§ **Problem details**: Every line of the data below should be written out word for word.

START Data provided

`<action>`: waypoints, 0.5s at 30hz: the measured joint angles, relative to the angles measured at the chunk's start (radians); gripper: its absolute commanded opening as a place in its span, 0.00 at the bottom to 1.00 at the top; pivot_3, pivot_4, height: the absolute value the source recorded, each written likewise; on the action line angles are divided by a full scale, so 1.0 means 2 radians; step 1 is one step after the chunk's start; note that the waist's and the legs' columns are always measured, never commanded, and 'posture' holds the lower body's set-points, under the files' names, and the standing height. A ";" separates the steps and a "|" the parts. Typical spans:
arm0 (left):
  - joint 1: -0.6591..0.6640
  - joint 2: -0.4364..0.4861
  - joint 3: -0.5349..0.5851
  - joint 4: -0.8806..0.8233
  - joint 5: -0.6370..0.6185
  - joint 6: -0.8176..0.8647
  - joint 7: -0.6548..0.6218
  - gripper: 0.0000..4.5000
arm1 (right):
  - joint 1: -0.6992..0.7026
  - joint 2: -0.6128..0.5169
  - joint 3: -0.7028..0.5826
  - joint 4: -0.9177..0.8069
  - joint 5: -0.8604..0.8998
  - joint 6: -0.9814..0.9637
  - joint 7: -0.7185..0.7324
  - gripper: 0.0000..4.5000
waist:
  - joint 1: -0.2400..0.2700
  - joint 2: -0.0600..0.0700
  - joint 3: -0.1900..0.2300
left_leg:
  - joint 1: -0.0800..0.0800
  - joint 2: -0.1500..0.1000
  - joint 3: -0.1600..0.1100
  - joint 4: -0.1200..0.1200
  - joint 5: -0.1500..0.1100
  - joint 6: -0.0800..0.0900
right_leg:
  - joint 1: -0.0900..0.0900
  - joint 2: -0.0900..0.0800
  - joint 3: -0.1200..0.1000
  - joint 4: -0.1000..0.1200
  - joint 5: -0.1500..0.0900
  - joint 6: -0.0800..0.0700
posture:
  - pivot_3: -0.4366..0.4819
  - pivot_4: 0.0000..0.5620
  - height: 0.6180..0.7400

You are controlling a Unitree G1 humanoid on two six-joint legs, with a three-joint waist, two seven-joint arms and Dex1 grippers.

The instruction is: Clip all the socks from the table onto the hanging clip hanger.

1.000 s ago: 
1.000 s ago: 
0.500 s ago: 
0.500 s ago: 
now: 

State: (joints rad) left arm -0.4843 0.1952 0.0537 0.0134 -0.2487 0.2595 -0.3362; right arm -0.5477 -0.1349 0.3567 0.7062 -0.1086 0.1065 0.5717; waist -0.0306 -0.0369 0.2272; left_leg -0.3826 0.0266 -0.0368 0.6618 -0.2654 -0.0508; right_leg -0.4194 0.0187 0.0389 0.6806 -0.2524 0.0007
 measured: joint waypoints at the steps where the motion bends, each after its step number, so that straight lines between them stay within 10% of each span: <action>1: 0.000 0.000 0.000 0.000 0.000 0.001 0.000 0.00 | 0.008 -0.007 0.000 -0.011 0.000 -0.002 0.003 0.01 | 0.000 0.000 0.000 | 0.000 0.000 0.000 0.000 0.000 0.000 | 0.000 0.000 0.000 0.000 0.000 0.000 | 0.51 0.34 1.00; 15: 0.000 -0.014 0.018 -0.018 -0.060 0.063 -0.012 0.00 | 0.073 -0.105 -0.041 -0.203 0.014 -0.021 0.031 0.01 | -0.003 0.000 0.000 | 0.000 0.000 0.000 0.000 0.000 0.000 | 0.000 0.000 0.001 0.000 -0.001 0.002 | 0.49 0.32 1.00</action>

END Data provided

§ **Expected answer**:
`<action>`: waypoints, 0.5s at 30hz: the measured joint angles, relative to the angles measured at the chunk's start (radians); gripper: its absolute commanded opening as a place in its span, 0.00 at the bottom to 1.00 at the top; pivot_3, pivot_4, height: the absolute value the source recorded, each written likewise; on the action line angles are divided by a full scale, so 1.0 means 2 radians; step 1 is one step after the chunk's start; note that the waist's and the legs' columns are always measured, never commanded, and 'posture' holds the lower body's set-points, under the files' names, and the standing height. A ";" separates the steps and a "|" the parts. Typical spans:
arm0 (left):
  - joint 1: -0.6591..0.6640
  - joint 2: -0.4364..0.4861
  - joint 3: -0.5349..0.5851
  - joint 4: -0.8806..0.8233
  - joint 5: -0.6370..0.6185
  - joint 6: -0.8176..0.8647
  - joint 7: -0.6548..0.6218
  - gripper: 0.0000..4.5000
arm1 (right):
  - joint 1: -0.6992..0.7026
  - joint 2: -0.6128..0.5169
  - joint 3: -0.7028..0.5826
  - joint 4: -0.9177..0.8069
  - joint 5: -0.8604..0.8998
  - joint 6: -0.9814..0.9637
  - joint 7: -0.7185..0.7324
  - gripper: 0.0000..4.5000
waist:
  - joint 1: -0.2400..0.2700
  - joint 2: -0.0600..0.0700
  - joint 3: -0.1900..0.2300
left_leg:
  - joint 1: -0.0800..0.0800
  - joint 2: -0.1500..0.1000
  - joint 3: -0.1600..0.1100
  - joint 4: -0.1200..0.1200
  - joint 5: -0.1500..0.1100
  - joint 6: -0.0800..0.0900
right_leg:
  - joint 1: -0.0900..0.0900
  - joint 2: -0.0900..0.0800
  - joint 3: -0.1200..0.1000
  - joint 4: -0.1000..0.1200
  - joint 5: -0.1500..0.0900
  - joint 6: -0.0800..0.0700
posture:
  - pivot_3: -0.4366..0.4819
  - pivot_4: 0.0000..0.5620
  - height: 0.6180..0.7400

You are controlling a Unitree G1 humanoid on two six-joint legs, with a three-joint waist, two seven-joint arms and Dex1 grippers.

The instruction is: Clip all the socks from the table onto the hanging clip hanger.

1.000 s ago: 
1.000 s ago: 
0.500 s ago: 
0.500 s ago: 
now: 

State: (joints rad) left arm -0.4843 0.1952 0.0537 0.0134 -0.2487 0.2595 -0.3362; right arm -0.5477 -0.1349 0.3567 0.7062 -0.1086 0.1065 0.5717; waist -0.0306 -0.0369 0.2272; left_leg -0.3826 0.0266 -0.0368 0.6618 -0.2654 -0.0508; right_leg -0.4194 0.0187 0.0389 0.6806 -0.2524 0.0007
 measured: joint waypoints at the steps where the motion bends, each after its step number, so that straight lines between them stay within 10% of each span: <action>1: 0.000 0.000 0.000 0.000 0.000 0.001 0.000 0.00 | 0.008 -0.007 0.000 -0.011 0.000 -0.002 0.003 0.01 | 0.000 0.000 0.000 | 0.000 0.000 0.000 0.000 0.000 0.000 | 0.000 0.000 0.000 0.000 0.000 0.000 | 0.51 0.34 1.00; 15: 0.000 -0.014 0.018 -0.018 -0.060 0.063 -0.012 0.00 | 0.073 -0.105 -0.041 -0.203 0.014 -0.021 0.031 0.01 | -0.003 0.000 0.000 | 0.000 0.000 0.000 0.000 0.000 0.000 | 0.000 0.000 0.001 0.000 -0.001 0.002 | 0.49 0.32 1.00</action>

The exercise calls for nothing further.